GOAL OF THE EXERCISE:
What is the number of lines below that contain the word "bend"? Respond with that number alone.

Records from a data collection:
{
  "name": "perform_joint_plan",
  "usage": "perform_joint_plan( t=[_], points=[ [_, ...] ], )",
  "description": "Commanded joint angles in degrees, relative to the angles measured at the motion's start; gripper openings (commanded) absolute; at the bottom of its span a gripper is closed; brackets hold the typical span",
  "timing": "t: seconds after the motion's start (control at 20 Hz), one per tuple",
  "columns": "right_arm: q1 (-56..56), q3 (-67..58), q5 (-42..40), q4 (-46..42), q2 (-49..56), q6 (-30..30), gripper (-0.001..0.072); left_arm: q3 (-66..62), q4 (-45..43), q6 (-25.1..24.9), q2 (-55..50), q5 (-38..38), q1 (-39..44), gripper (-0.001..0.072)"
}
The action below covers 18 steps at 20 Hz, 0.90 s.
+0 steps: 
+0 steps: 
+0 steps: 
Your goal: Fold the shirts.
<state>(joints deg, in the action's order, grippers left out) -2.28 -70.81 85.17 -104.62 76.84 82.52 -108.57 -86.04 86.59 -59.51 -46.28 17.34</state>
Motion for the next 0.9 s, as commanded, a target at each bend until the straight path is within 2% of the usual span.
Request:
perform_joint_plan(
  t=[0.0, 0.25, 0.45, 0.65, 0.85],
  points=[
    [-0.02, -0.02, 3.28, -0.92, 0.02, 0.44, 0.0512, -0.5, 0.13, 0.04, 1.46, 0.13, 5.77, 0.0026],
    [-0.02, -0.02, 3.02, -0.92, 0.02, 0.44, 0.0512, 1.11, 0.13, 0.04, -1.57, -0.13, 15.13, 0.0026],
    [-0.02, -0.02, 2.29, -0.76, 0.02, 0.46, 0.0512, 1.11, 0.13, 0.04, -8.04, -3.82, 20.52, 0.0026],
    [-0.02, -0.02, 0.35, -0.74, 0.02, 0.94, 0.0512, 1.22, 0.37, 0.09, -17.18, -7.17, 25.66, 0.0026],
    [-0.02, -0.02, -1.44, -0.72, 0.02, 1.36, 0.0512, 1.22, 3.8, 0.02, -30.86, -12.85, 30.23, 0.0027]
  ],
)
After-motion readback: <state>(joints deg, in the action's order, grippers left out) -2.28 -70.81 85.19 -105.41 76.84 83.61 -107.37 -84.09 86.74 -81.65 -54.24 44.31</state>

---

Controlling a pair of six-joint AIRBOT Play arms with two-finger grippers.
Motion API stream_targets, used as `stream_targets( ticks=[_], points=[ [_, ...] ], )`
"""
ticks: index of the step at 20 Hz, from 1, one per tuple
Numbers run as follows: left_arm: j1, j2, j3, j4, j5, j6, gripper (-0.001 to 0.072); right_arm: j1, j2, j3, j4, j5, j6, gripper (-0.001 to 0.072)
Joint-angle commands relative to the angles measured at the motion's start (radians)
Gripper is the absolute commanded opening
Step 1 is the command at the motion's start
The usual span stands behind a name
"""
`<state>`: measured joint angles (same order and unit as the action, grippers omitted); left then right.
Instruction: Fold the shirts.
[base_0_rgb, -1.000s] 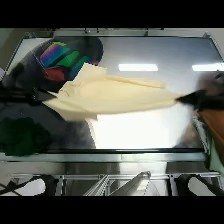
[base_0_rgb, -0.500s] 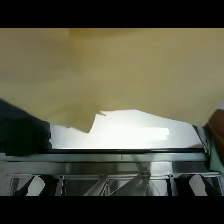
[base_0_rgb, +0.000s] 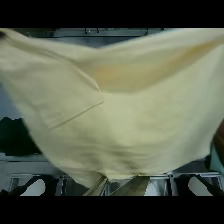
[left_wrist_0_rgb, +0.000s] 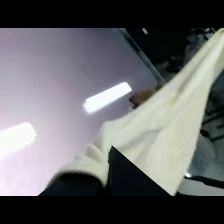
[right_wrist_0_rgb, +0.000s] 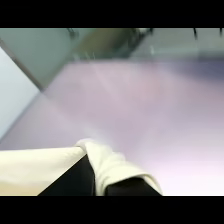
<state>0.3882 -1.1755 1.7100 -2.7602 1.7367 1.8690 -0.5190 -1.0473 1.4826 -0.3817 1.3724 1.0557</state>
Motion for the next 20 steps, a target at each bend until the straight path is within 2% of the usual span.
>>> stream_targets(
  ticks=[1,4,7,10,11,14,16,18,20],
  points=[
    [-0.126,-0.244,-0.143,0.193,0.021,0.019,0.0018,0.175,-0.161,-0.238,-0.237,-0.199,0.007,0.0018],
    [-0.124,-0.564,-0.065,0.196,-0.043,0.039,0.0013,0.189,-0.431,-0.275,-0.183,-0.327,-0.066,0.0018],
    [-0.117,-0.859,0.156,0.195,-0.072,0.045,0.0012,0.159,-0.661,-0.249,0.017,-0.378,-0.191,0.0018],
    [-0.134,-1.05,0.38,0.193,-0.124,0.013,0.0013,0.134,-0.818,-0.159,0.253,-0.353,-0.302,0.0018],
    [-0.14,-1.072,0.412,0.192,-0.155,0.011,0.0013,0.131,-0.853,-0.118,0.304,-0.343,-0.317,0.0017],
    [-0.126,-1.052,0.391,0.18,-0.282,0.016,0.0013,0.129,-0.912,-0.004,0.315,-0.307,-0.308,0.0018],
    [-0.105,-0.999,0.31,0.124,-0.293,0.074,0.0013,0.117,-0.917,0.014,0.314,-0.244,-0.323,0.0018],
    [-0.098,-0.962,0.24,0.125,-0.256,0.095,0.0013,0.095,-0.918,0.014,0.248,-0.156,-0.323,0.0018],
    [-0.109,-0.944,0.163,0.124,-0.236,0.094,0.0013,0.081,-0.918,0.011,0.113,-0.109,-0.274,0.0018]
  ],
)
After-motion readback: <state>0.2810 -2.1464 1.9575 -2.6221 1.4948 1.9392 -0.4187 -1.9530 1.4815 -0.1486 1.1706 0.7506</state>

RESPONSE:
2